_WHAT YOU NEED TO DO_:
Each line of the data below that carries the word "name" needs to be copied.

++++++

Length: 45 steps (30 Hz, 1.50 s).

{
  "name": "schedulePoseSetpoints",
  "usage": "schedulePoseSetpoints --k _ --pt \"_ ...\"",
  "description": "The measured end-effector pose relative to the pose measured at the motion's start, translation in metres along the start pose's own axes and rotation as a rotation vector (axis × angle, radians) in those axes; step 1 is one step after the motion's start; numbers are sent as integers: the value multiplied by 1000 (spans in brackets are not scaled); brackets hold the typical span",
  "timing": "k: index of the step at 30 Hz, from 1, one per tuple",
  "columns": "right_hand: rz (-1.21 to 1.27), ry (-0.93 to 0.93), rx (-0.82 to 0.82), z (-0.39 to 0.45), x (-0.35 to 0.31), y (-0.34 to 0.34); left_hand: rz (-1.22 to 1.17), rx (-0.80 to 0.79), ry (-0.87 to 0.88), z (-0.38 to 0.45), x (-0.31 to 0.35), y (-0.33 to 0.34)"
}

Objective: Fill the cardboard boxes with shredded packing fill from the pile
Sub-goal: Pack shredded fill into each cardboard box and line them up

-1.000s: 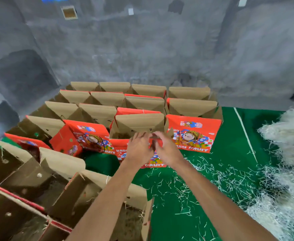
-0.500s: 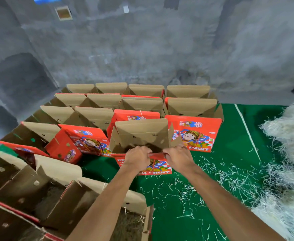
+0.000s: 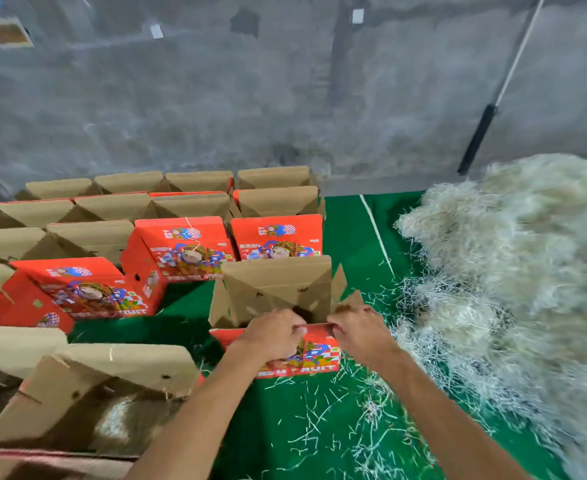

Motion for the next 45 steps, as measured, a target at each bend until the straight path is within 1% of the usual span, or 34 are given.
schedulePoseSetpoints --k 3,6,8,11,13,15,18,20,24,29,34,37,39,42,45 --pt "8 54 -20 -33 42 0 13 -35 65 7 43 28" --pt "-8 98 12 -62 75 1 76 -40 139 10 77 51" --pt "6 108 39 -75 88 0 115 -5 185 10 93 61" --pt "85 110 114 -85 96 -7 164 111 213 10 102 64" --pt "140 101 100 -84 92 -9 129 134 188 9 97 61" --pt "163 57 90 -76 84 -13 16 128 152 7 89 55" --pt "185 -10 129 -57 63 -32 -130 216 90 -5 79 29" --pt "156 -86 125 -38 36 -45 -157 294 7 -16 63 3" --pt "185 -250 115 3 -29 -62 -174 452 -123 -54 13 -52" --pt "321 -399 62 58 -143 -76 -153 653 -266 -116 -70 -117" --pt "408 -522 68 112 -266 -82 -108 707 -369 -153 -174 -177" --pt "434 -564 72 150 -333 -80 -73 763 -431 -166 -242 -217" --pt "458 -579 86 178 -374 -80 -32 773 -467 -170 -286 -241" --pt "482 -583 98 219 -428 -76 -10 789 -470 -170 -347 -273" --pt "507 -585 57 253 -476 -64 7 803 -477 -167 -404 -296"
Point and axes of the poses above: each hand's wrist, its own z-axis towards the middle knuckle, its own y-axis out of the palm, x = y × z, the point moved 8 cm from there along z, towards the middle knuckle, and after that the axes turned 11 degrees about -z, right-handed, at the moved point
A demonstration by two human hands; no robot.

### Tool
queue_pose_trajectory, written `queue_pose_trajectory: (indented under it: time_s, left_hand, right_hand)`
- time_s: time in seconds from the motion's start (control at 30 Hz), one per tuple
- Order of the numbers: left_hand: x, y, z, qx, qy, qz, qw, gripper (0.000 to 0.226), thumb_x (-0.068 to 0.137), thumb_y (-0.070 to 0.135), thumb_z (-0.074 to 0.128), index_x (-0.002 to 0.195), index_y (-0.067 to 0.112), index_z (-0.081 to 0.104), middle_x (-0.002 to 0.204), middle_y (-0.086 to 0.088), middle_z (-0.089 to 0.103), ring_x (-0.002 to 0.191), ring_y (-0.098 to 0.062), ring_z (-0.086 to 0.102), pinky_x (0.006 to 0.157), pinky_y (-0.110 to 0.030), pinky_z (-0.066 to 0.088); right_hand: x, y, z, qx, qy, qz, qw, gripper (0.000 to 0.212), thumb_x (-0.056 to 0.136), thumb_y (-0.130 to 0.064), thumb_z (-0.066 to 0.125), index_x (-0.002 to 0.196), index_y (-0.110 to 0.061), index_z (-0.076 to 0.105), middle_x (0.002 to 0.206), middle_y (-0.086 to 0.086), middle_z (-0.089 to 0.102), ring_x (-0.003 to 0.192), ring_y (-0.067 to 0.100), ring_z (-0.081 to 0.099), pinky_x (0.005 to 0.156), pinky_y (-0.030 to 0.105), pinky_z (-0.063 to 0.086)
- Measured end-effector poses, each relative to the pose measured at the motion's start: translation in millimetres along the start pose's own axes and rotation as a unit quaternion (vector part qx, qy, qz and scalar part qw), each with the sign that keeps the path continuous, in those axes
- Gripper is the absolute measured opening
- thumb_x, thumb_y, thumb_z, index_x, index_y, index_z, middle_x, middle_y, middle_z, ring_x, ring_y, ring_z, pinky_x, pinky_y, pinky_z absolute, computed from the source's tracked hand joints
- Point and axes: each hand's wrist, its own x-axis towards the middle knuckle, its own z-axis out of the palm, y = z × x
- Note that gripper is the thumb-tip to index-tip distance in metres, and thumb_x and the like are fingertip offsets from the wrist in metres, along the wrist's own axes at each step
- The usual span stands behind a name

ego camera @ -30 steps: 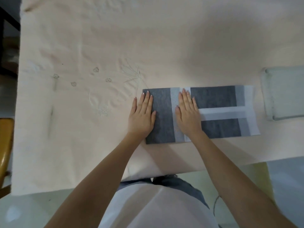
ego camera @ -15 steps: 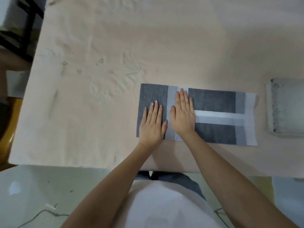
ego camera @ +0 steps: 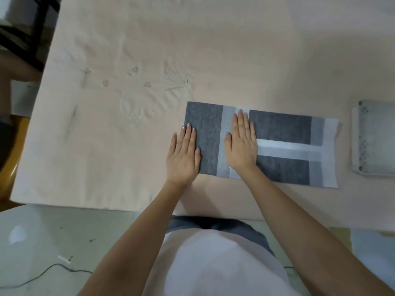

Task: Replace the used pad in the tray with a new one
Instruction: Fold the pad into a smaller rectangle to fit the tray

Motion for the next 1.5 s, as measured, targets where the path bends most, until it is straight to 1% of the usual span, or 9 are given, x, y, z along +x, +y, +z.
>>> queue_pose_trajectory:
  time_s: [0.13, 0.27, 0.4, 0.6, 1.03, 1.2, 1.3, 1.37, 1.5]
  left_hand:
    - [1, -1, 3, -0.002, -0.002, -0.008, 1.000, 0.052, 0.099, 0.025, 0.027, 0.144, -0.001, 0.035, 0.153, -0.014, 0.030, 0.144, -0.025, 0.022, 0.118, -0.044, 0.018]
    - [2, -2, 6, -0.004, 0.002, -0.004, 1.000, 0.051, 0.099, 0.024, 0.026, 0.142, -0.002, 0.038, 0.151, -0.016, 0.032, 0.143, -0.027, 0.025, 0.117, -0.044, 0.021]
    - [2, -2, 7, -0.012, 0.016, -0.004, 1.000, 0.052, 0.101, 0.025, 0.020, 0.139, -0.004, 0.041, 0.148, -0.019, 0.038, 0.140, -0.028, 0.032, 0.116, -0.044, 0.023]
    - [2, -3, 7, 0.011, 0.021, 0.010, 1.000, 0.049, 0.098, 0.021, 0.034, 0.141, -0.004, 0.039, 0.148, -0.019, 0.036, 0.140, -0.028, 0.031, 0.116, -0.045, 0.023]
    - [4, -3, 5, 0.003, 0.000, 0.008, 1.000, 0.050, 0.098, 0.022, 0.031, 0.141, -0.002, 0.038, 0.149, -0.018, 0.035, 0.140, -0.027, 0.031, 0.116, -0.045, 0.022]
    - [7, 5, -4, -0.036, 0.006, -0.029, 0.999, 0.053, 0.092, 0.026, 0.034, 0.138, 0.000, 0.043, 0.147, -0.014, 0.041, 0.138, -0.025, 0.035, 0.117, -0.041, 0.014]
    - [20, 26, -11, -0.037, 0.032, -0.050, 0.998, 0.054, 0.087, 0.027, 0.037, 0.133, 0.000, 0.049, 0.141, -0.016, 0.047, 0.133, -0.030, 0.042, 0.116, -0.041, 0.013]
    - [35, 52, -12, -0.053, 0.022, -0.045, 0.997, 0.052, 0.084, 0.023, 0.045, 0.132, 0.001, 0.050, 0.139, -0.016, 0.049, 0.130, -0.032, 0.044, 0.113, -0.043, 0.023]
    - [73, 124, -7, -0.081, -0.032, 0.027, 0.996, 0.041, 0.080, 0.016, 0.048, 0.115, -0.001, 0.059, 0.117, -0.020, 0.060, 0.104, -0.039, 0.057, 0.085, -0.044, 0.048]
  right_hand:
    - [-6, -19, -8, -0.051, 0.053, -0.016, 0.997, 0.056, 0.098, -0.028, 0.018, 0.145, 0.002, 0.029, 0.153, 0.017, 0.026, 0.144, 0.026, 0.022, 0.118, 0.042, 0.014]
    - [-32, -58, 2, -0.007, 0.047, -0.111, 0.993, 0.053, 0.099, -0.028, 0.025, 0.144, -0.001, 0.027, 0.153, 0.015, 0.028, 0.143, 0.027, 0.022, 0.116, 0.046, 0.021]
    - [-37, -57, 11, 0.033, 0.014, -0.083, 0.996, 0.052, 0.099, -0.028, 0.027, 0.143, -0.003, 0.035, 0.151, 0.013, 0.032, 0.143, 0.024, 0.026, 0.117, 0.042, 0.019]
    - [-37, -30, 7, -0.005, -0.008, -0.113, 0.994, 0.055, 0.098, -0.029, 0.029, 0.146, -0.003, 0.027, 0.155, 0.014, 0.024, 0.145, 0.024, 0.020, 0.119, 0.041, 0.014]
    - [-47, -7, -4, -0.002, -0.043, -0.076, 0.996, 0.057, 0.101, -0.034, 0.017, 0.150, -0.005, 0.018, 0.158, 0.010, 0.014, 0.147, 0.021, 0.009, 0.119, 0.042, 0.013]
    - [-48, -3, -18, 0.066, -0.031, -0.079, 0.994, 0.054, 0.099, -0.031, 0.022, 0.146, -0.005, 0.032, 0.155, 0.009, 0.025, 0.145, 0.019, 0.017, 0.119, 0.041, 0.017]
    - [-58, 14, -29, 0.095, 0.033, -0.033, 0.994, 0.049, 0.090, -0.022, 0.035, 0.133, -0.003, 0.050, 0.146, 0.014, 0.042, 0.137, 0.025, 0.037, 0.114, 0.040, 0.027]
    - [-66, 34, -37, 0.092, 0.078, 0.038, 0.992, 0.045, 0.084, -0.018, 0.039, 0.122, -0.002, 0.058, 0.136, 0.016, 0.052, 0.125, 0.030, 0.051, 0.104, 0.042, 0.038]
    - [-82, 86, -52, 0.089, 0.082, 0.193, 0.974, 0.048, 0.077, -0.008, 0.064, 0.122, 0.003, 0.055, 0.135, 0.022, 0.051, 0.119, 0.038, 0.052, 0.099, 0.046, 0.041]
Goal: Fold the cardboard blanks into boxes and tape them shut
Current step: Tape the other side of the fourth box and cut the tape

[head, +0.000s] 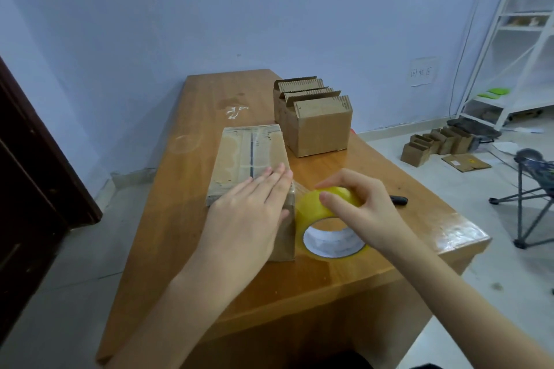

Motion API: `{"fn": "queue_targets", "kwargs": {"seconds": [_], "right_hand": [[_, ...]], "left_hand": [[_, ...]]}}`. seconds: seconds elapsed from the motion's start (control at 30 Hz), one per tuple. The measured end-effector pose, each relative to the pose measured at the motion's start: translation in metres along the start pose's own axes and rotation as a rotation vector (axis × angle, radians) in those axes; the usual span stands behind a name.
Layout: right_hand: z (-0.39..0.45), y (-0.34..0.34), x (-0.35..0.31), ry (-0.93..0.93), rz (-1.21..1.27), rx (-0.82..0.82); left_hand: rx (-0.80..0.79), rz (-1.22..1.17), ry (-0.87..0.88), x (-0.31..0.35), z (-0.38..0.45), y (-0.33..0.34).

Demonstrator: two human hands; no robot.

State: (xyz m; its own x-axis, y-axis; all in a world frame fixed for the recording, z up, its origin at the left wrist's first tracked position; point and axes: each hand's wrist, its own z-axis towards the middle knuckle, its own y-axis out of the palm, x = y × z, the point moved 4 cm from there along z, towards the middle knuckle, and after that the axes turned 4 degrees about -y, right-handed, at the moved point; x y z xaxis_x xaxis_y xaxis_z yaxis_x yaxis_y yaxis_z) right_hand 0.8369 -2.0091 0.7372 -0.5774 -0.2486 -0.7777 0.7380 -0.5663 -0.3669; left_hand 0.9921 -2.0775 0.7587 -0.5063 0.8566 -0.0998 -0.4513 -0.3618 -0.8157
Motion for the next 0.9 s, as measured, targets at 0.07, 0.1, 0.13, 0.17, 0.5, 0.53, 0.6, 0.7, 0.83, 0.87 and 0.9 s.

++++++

_ANSWER TO THE PROBLEM_:
  "name": "schedulePoseSetpoints",
- The usual span stands behind a name
Motion API: `{"fn": "queue_targets", "kwargs": {"seconds": [_], "right_hand": [[_, ...]], "left_hand": [[_, ...]]}}`. seconds: seconds elapsed from the motion's start (control at 30 Hz), one per tuple. The measured end-effector pose, each relative to the pose measured at the motion's start: translation in metres along the start pose's own axes and rotation as a rotation vector (axis × angle, radians) in those axes; the usual span stands behind a name.

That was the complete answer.